======== Provided data ========
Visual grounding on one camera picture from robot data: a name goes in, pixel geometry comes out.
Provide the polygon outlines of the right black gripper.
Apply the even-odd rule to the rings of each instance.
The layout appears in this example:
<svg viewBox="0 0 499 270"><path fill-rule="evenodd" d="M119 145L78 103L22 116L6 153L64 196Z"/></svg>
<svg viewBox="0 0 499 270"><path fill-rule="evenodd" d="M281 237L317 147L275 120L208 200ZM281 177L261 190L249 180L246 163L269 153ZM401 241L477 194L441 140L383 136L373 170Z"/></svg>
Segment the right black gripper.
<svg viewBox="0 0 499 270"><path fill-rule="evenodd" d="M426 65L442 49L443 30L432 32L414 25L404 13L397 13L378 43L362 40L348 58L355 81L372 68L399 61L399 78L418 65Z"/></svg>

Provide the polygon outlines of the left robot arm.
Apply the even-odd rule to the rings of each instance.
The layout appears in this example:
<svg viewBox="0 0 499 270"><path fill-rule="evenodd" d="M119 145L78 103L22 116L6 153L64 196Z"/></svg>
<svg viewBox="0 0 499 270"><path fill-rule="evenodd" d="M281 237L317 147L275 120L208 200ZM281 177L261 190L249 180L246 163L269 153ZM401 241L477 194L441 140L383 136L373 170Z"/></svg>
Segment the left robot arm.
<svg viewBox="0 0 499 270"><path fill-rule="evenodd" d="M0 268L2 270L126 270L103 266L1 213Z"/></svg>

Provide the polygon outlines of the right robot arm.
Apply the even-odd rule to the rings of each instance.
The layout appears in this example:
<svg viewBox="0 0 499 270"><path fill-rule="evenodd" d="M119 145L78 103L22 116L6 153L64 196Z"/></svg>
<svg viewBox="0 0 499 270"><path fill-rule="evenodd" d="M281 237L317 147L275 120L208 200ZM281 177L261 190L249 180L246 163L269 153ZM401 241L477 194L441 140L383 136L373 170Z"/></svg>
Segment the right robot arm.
========
======== Provided data ========
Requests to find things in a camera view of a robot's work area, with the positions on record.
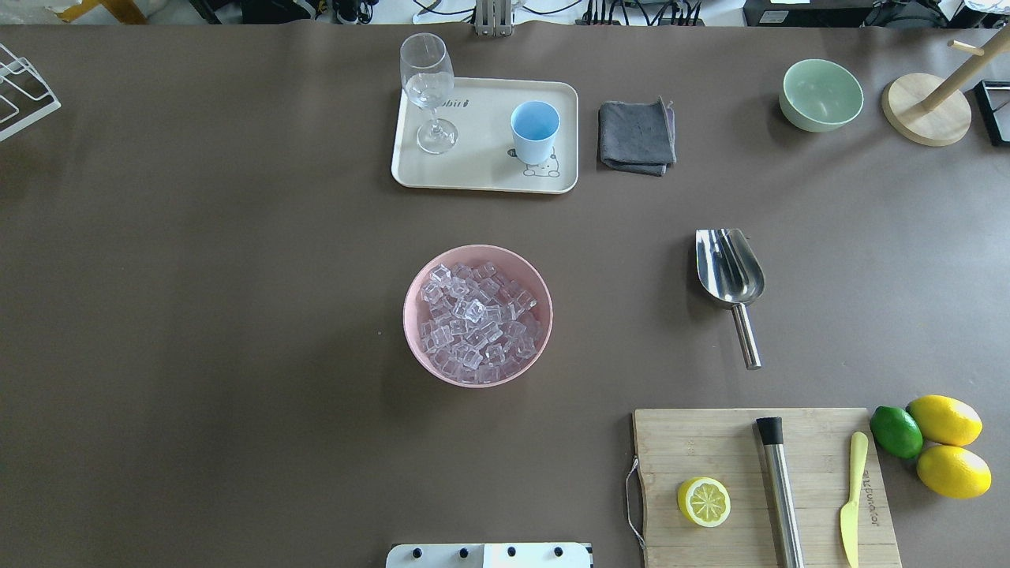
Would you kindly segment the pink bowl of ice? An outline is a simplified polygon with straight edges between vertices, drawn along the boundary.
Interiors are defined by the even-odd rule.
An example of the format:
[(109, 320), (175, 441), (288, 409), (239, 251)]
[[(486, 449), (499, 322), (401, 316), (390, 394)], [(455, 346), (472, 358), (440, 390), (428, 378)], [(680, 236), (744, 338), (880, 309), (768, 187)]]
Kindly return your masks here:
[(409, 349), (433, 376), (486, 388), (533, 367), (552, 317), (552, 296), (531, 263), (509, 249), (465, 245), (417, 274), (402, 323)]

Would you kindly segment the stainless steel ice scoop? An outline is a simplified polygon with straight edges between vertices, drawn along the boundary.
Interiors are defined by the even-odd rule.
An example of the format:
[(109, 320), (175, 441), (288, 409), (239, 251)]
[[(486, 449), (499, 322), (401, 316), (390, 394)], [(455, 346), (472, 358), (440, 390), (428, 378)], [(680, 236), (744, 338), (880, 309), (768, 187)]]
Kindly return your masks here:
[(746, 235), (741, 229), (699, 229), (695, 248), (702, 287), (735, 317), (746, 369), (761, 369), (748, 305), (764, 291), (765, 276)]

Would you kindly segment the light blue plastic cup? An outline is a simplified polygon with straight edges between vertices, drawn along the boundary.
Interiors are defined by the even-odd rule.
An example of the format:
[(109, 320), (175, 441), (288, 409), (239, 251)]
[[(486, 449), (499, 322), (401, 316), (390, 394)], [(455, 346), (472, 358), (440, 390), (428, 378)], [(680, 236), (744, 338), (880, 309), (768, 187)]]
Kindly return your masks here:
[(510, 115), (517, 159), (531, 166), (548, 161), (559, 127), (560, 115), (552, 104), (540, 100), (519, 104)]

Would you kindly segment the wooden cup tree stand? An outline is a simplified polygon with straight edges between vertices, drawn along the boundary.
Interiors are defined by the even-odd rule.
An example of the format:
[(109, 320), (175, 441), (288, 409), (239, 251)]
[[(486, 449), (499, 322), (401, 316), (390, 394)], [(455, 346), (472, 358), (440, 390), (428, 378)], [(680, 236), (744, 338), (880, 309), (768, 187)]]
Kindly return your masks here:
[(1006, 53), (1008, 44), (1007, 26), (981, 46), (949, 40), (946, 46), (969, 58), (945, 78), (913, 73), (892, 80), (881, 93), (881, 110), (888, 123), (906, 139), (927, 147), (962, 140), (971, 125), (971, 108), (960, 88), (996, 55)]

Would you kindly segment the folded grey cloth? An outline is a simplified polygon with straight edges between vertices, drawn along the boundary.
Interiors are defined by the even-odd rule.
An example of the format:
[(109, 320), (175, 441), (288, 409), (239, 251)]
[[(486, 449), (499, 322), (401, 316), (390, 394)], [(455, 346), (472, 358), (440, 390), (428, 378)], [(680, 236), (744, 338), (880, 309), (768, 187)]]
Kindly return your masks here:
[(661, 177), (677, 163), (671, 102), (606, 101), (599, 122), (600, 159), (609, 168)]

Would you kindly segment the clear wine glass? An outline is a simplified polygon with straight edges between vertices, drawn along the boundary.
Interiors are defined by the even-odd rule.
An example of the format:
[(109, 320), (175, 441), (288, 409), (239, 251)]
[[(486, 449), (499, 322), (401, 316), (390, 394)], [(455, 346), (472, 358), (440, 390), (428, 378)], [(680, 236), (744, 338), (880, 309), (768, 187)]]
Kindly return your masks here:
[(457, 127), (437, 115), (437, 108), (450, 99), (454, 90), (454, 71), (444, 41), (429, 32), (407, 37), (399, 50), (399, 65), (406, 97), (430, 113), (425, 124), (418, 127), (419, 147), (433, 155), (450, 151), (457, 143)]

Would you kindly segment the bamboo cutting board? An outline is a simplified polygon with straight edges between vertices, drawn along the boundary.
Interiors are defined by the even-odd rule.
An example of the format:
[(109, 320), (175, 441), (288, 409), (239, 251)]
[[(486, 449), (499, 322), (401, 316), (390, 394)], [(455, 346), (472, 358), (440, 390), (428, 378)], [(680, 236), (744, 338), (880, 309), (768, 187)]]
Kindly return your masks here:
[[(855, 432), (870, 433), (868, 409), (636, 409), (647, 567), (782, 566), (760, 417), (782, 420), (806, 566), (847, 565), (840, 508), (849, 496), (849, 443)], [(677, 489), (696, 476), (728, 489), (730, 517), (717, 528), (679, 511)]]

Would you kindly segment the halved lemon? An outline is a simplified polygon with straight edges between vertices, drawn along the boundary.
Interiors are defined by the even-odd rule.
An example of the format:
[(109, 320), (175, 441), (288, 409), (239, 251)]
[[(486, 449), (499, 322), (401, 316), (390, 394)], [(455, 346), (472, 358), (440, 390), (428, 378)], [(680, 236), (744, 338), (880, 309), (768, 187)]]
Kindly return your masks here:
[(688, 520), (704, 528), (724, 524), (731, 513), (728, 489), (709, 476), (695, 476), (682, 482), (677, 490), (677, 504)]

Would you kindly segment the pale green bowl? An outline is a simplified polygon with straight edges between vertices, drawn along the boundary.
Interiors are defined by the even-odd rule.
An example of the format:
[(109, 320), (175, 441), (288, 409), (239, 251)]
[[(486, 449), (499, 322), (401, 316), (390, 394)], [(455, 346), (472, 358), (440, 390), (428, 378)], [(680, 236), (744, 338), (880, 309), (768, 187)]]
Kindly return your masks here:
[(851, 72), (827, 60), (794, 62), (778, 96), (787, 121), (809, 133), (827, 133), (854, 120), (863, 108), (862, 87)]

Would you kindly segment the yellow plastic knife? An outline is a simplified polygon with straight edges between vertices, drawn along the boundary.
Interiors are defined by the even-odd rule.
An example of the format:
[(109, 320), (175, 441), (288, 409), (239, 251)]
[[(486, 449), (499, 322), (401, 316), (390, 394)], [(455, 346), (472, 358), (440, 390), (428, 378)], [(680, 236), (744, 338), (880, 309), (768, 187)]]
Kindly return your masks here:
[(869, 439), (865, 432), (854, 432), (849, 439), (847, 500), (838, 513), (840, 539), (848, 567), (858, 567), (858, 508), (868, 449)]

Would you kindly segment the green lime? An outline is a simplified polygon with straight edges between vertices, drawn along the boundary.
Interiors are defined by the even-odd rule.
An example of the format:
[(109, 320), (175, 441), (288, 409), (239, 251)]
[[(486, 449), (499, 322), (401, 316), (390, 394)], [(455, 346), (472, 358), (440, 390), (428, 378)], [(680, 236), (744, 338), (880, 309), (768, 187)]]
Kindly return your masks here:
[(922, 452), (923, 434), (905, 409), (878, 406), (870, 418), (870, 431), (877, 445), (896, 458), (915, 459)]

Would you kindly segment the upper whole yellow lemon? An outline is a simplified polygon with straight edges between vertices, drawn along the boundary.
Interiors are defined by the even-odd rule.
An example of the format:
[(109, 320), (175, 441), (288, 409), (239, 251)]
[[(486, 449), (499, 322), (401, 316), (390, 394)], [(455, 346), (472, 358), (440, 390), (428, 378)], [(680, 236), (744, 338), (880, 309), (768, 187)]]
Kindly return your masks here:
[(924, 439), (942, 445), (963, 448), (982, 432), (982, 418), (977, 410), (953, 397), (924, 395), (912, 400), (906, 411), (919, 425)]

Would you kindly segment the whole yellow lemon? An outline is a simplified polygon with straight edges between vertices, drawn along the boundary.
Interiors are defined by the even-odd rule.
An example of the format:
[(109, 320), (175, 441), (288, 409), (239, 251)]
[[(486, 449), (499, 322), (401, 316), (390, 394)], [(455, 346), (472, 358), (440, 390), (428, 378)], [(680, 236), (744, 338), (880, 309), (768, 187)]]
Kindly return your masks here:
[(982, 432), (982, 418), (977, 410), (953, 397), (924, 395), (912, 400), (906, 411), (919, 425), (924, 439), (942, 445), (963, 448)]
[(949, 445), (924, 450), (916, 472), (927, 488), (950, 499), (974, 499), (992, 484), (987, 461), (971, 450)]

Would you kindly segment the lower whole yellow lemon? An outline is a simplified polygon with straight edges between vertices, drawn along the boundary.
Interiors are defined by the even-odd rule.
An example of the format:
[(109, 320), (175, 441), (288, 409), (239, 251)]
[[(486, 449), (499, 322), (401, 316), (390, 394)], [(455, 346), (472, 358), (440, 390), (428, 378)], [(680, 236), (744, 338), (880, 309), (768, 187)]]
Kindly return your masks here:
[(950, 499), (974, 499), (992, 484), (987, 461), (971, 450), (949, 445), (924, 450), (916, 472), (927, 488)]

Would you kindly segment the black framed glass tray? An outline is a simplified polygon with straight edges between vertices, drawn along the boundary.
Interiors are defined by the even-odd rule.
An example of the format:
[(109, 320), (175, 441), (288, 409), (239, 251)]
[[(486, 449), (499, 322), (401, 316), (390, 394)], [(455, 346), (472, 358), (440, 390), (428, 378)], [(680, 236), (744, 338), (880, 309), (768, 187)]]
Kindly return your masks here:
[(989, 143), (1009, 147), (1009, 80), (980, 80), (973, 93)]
========
======== Provided data ========
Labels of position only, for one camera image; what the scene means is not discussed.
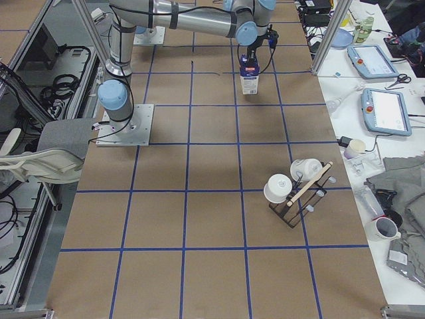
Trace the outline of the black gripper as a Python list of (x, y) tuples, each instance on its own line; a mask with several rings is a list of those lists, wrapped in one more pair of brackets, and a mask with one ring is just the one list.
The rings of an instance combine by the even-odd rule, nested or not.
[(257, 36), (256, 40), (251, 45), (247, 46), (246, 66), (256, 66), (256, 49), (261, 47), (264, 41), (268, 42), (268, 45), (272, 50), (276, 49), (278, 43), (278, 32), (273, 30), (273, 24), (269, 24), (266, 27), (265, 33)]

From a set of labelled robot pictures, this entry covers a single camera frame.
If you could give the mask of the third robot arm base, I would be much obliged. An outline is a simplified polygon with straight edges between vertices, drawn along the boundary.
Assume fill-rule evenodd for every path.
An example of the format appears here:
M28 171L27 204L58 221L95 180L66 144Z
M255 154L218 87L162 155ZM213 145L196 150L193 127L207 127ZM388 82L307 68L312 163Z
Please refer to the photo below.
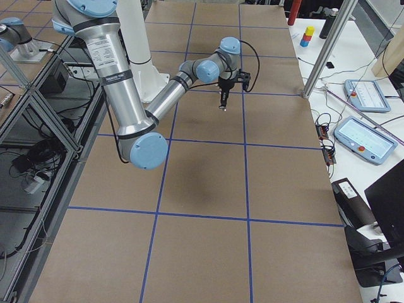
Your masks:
========
■ Work task ■
When a line in the data contains "yellow", return it as written.

■ Response ■
Would you kindly segment the yellow plastic knife? An outline is a simplified polygon with straight edges between vertices, drawn along the boundary.
Would you kindly segment the upper whole yellow lemon? An outline is a simplified polygon with straight edges between vertices, drawn along the boundary.
Would you kindly segment the whole yellow lemon? An outline is a simplified polygon with straight edges between vertices, drawn along the boundary.
Would you kindly segment the lower whole yellow lemon? An outline is a simplified polygon with straight edges between vertices, drawn along the boundary.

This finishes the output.